Through a one-year investment of almost $1 million, the City will be funding a program operated by the Center for Employment Opportunities (CEO) in Philadelphia.
CEO will provide 150 slots of temporary, paid transitional work experience in the City’s Parks & Recreation Department. CEO staff will provide support for placement and retention in the labor force for young people, who are all returning to the neighborhoods in the 22nd Police District.
Our Administration also instituted three major policy changes in the past year which will also improve the life opportunities and life outcomes of Philadelphians – an increase in the living wage to $12/hour for city contractors and subcontractors; decriminalization of marijuana; and I was proud to sign paid sick leave legislation last month – all initiated by City Council and ultimately supported by our Administration.
Trauma Informed Care
The final contributing factor to violence among youth which we have sought to address is the lack of trauma-informed care.
Very young children exposed to trauma early in life often act out in ways early childhood providers are not equipped to handle, which may result in a child making bad choices and a lifetime of struggle.
Among victims of violence seen by Healing Hurt People, a program run in part by a Stoneleigh Fellow at Hahnemann Hospital, 56% reported that they had experienced 3 or more hardships during childhood.
The Health Federation of Philadelphia and the United Way of Greater Philadelphia and Southern New Jersey recently received an award from The William Penn Foundation to provide foundational training on trauma to early childhood educators and parents in the 22nd District. The award, $473,000 over two years, will instruct 600 parents and 350 early childhood educators who serve 1,600 children.

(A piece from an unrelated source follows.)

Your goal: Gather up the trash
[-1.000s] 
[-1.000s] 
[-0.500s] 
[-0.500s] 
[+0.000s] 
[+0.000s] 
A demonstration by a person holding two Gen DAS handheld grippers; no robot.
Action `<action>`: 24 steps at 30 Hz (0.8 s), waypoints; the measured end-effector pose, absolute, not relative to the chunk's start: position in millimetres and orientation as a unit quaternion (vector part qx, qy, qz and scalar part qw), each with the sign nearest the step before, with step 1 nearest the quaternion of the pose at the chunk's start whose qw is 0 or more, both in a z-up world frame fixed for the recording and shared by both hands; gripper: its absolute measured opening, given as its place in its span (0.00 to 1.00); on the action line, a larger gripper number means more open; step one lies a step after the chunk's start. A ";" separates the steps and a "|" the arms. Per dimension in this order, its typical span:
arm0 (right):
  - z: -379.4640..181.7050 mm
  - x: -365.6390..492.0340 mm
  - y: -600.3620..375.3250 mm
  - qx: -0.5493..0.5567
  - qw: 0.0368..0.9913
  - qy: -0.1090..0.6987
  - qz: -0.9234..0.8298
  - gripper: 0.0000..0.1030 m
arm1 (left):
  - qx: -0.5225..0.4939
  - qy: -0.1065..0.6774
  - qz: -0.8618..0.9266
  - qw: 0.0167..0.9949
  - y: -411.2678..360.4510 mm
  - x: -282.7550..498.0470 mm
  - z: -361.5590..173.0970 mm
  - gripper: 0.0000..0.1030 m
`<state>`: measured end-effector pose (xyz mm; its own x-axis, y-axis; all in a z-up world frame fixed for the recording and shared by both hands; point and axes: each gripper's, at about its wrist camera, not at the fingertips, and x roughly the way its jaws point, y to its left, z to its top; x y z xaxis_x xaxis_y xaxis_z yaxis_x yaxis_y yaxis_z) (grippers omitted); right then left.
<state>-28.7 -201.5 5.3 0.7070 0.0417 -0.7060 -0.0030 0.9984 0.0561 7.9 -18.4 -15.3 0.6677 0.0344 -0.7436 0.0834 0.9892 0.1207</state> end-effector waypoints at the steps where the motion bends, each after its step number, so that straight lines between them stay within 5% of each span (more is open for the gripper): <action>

The City, in partnership with the Temple University Medical School, received $1.5 million grant from the U.S. Department of Justice to implement Ceasefire in the 22nd District, a program which stops the spread of violence in communities by using methods and strategies associated with disease control. Ceasefire is now partnering with Healing Hurt People to provide hospital-based, trauma-informed interventions for patients at Temple University Hospital.
Philadelphia’s Youth Violence Prevention Collaborative is developing a new way of addressing and responding to youth violence.
There’s a lot more to this work, and I’ve laid out much of our work and told you about some of our incredible partners and stakeholders.
It is no longer just about policing, arrests and prison – it is about prevention in the early stages of a young person’s life, intervention when they become at-risk to make bad choices, and – when they reach that fork in the road – ensuring that every single child has the opportunity to break the cycle of poverty, crime and violence.
We have taken a targeted, place-based approach to focus on neighborhoods with the greatest needs. Going forward, part of the Collaborative’s mission is to develop a long-term, city-wide strategy that will be woven into the fabric of our government – every department and agency has a role to play in this work.
As Mayor, I didn’t invent picking up the trash or plowing snow – those operations happened before me an after me because that’s just what government does. Citizens pay tax dollars and expect to receive services. Since the crisis of violence is a true public health epidemic, there is no reason why we cannot make permanent our public service response to violence, especially youth violence, in the same way.
But you must ensure that this work continues inside and outside of government as well. As institutional leaders with broad influence across our city, you have the ability to inform and shape public policy.
I will go, but the work, the effort, the impact must continue. And whoever comes next as mayor must understand how critically important, how vital this work is and continue it.
So, I am asking you, the members of the Youth Violence Prevention Collaborative and those of you with us today who are not yet partners, to demonstrate your belief in the Collaborative’s work through your actions and resources. I’m asking you to make a commitment to the lives and life outcomes of young people in Philadelphia.
Everyone can do something: you can volunteer their time or services, you can align the mission of their organization with the goal of ending youth violence, or you can fund what others are doing through grant-making and investments.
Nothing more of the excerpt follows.